In Vietnam, MSD has launched vaccines to help prevent diseases such as mumps-measles-rubella, varicella, and rotavirus. During the pandemic, MSD continues to partner with the Vietnam Association of Preventive Medicine to deploy campaigns raising awareness of the importance of preventing cervical cancer via digital platforms.

As a leader in oncology focusing on immunotherapy, which is accessible by patients pursuant to their physicians’ advice through certain patient access programmes in 23 hospitals nationwide, we have several suggestions to accelerate remote consultation and allocate medicine to appropriate medical centres so that patients can access easier and reduce disruptions.

The pandemic also offers a unique opportunity to speed up digital transformation, so we have hosted a series of virtual medical conferences with the participation of thousands of healthcare professionals to increase capability on primary care like diabetes and proper use of anti-microbials, which support in COVID-19 treatment and a return to routine care.

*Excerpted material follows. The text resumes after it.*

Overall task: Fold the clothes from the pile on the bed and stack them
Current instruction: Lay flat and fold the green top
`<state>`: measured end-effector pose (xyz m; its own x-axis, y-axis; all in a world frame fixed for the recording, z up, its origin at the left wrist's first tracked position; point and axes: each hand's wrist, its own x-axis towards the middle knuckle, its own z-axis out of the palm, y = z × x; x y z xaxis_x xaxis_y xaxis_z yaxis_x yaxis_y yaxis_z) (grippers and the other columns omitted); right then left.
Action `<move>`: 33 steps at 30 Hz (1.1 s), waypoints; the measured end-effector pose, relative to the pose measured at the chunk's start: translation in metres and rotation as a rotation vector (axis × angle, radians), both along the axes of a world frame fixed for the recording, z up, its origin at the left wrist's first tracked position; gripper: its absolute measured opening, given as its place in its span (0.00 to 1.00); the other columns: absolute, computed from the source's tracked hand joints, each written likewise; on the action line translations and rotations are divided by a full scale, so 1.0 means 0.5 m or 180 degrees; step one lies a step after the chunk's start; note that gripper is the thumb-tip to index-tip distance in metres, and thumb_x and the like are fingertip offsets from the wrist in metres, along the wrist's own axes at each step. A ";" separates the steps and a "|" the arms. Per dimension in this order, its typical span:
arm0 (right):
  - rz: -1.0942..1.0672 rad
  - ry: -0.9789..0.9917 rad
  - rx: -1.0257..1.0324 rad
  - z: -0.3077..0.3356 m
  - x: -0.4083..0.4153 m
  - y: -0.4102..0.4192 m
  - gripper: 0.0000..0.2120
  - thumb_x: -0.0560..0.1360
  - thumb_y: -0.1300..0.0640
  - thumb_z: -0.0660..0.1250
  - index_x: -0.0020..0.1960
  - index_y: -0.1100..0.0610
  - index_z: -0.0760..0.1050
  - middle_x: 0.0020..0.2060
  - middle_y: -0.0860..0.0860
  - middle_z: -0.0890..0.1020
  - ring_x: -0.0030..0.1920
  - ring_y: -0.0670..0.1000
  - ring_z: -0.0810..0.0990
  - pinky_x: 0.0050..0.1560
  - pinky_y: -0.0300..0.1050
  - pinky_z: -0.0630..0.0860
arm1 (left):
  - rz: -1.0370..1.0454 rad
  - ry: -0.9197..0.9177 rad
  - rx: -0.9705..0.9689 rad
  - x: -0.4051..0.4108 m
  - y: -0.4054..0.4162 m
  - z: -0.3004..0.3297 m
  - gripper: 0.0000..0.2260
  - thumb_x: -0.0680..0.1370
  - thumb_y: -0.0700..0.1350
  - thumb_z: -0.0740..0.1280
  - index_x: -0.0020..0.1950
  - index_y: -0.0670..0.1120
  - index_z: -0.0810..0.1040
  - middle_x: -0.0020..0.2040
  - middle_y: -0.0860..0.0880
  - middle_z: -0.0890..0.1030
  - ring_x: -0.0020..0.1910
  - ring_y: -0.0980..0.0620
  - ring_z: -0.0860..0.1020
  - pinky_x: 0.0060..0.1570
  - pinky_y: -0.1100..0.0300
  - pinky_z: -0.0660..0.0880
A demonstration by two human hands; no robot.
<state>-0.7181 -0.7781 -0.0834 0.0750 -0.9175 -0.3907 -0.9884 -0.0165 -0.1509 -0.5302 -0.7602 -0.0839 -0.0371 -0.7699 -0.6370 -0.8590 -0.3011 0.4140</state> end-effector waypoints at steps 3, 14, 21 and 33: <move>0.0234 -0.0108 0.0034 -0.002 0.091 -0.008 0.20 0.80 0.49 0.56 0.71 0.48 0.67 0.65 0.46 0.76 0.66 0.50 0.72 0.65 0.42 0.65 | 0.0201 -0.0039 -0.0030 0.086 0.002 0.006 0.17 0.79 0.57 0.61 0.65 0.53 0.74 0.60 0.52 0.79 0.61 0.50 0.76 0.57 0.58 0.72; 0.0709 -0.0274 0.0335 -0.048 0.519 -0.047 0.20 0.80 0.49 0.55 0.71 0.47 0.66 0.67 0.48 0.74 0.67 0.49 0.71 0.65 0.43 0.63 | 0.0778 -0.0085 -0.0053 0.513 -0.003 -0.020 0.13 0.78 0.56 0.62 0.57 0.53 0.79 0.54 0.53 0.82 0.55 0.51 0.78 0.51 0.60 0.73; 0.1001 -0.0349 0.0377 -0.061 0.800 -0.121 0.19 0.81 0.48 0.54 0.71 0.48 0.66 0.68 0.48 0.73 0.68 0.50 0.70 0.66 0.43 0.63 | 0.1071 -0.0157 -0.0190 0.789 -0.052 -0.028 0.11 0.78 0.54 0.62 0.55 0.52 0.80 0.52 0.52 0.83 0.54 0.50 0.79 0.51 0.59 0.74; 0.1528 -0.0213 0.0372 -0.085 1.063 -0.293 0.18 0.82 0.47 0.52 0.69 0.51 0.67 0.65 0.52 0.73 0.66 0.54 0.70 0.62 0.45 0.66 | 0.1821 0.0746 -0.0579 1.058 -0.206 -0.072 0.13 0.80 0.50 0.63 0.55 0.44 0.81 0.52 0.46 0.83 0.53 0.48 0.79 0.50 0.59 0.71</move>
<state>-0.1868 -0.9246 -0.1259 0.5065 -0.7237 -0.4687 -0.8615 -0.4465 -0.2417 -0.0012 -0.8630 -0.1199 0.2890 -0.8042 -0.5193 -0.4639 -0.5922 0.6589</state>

The pandemic also highlighted a gap in access to healthcare, especially in vulnerable communities. How has MSD Vietnam contributed to tackling this?

With unwavering commitments to make a difference to the lives of Vietnamese people, we have focused on tackling critical health challenges in vulnerable communities that are at risk of being left behind. In September this year, MSD donated $1.2 million to the United Nations Population Fund to continue the MSD for Mothers programme into 2023.

In addition, a project based on leaving no-one behind, investing in innovative interventions to reduce maternal mortality in ethnic minority regions of Vietnam such as Bac Kan, Lai Chau, Son La, Kon Tum, Gia Lai, and Dak Nong, was kicked off. This project will also integrate COVID-19 prevention and control as well as the development and operation of telehealth into the existing productive health programme to promote safe maternal deliveries.

To narrow the gap in accessing primary care for those people living in underserved areas, over the last four years, the MSD Foundation has committed $7 million to the University of New Mexico Health Sciences Center to support expansion of ECHOTM (Extension for Community Healthcare Outcomes) programmes in both India and Vietnam.

This scheme is a tele-mentoring model that links expert specialists with community healthcare providers through virtual clinics to enable the ability to treat preventive and specialty diseases within communities.

For 25 years in Vietnam, MSD has committed to becoming the most admired and trusted healthcare partner. We will continue to partner with medical communities, associations, and the government to tackle the most critical health challenges and improve the lives of Vietnamese people along the way.